[Opening INFORMATION SUPPLIED section]

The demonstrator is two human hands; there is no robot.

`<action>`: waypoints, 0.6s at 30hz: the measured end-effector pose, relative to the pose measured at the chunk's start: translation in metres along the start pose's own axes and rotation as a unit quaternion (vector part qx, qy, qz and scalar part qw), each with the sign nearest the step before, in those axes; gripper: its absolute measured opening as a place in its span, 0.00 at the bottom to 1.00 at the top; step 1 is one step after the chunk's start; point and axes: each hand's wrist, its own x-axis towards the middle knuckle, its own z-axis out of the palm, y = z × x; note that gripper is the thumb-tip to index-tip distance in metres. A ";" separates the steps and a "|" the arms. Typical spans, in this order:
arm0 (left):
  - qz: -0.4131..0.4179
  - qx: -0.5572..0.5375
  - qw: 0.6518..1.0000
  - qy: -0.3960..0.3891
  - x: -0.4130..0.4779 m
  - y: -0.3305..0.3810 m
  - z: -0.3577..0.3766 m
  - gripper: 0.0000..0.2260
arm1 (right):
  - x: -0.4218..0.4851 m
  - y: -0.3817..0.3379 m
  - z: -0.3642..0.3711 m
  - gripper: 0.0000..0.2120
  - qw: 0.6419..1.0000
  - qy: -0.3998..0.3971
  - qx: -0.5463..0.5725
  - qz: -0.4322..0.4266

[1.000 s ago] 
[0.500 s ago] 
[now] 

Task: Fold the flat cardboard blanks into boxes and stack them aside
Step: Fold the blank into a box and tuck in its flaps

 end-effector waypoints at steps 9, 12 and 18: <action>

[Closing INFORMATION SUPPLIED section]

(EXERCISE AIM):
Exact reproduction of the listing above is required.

(ANSWER):
The demonstrator is two human hands; there is no robot.

`<action>`: waypoints, 0.6s at 30hz: the measured end-effector pose, relative to the pose measured at the chunk's start: translation in metres along the start pose's own axes and rotation as a unit quaternion (vector part qx, qy, qz and scalar part qw), each with the sign nearest the step before, in those axes; gripper: its absolute measured opening as a place in its span, 0.00 at the bottom to 1.00 at the top; step 1 is one step after the chunk's start; point and axes: each hand's wrist, its own x-axis towards the middle knuckle, its own z-axis out of the palm, y = z × x; note that gripper is the thumb-tip to index-tip distance in metres. A ";" separates the steps and a "|" the arms. Typical spans, in this order:
arm0 (left):
  - qz: -0.4131..0.4179
  - qx: -0.5572..0.5375
  - qw: 0.6518..1.0000
  - qy: -0.3960..0.3891
  - x: -0.4130..0.4779 m
  - y: -0.3305..0.3810 m
  - z: -0.3577..0.3766 m
  - gripper: 0.0000..0.2260
arm1 (right):
  - x: -0.4218..0.4851 m
  - y: -0.3817..0.3379 m
  - z: -0.3642..0.3711 m
  - gripper: 0.0000..0.2120
  - qw: 0.6419..1.0000
  - qy: -0.3998..0.3971
  - qx: -0.5463..0.5725
  - qz: -0.4322..0.4266

[1.000 s ago] 
[0.500 s ago] 
[now] 

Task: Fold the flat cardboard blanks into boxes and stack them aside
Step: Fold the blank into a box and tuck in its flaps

 end-effector waypoints at steps 9, 12 and 18: <action>

Besides this answer, nothing more is needed.